The problem. From the data below, copy each line that includes the word "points".

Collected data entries

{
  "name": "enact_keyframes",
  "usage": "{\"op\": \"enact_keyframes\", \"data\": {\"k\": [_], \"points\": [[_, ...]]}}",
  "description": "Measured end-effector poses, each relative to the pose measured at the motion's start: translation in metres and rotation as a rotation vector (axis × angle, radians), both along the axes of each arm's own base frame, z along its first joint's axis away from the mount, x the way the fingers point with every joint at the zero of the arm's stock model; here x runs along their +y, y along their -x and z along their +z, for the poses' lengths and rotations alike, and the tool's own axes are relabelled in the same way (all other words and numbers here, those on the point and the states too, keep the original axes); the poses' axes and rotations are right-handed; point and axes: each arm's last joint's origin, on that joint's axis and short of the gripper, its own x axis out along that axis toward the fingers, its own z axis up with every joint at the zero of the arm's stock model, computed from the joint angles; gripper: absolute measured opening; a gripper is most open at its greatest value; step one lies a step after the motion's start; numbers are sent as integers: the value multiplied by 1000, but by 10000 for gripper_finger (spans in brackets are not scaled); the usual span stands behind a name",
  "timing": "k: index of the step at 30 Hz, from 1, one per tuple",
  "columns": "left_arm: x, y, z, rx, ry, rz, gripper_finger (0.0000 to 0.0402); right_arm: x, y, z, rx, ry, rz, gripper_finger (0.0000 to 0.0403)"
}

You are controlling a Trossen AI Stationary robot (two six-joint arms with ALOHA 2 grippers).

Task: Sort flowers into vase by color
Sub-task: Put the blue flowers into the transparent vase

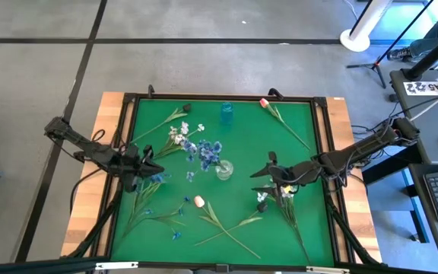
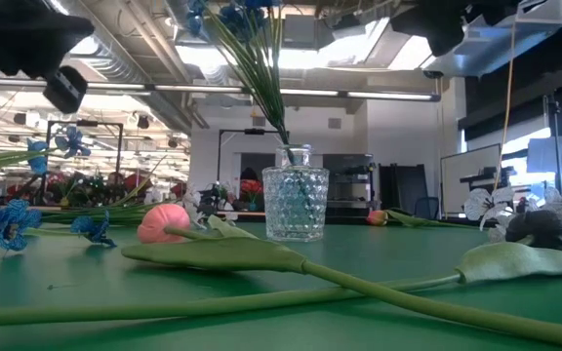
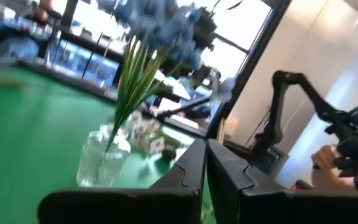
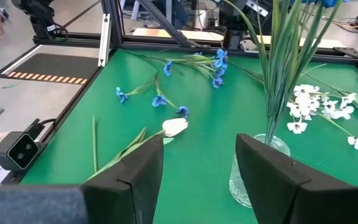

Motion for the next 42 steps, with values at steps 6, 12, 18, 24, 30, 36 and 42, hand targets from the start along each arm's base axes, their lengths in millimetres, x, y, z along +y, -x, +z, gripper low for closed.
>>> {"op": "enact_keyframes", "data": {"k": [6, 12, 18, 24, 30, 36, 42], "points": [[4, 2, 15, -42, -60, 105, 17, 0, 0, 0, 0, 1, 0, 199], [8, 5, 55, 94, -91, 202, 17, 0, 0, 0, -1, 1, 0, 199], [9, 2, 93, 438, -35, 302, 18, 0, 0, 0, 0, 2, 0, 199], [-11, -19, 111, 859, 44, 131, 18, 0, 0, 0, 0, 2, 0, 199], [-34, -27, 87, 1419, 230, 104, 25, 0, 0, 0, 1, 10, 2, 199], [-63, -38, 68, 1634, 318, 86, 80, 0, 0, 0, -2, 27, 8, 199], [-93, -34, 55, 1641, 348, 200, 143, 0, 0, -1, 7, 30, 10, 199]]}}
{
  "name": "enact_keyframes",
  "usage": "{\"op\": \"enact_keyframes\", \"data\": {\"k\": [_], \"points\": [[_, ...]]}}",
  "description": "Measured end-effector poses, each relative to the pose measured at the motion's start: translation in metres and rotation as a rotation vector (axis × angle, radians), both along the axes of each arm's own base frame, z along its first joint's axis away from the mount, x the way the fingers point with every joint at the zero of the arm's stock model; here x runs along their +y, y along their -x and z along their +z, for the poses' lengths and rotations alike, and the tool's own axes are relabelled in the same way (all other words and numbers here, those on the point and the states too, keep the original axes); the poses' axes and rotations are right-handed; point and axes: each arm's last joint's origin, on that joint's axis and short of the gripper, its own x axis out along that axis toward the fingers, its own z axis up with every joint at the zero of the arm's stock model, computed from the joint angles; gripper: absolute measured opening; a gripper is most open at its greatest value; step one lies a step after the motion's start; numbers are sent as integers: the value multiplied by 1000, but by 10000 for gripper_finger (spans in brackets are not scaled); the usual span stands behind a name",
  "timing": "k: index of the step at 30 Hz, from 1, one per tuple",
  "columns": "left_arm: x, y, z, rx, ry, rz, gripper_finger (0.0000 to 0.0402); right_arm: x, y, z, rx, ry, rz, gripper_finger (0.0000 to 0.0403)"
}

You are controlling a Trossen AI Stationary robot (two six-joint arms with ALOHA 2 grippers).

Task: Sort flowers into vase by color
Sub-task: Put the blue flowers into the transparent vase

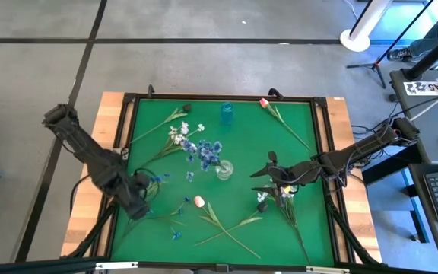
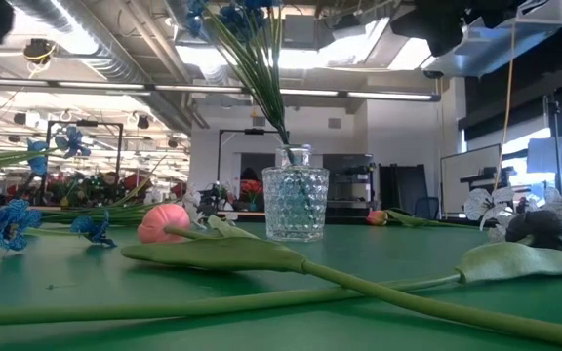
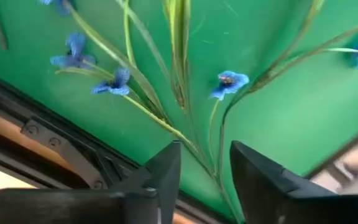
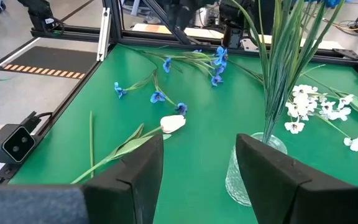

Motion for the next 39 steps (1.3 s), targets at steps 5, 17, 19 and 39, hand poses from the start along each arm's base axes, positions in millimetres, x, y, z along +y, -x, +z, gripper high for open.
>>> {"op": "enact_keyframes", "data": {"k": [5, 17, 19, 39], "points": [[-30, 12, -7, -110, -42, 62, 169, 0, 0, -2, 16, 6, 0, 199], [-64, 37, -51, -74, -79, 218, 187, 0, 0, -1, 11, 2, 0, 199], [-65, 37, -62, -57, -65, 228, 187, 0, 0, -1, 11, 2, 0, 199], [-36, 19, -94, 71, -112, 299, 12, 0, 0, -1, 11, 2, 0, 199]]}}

Task result.
  "usage": "{\"op\": \"enact_keyframes\", \"data\": {\"k\": [_], \"points\": [[_, ...]]}}",
>>> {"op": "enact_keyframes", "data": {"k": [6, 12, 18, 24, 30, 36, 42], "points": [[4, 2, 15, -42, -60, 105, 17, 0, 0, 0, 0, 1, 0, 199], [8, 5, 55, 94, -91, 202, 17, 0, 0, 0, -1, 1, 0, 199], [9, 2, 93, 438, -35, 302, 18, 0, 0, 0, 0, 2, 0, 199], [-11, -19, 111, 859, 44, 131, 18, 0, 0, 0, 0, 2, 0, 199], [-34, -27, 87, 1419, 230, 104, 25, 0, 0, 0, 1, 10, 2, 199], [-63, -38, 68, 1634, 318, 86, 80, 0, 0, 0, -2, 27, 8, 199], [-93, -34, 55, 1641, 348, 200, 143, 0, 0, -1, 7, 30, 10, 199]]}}
  "usage": "{\"op\": \"enact_keyframes\", \"data\": {\"k\": [_], \"points\": [[_, ...]]}}",
>>> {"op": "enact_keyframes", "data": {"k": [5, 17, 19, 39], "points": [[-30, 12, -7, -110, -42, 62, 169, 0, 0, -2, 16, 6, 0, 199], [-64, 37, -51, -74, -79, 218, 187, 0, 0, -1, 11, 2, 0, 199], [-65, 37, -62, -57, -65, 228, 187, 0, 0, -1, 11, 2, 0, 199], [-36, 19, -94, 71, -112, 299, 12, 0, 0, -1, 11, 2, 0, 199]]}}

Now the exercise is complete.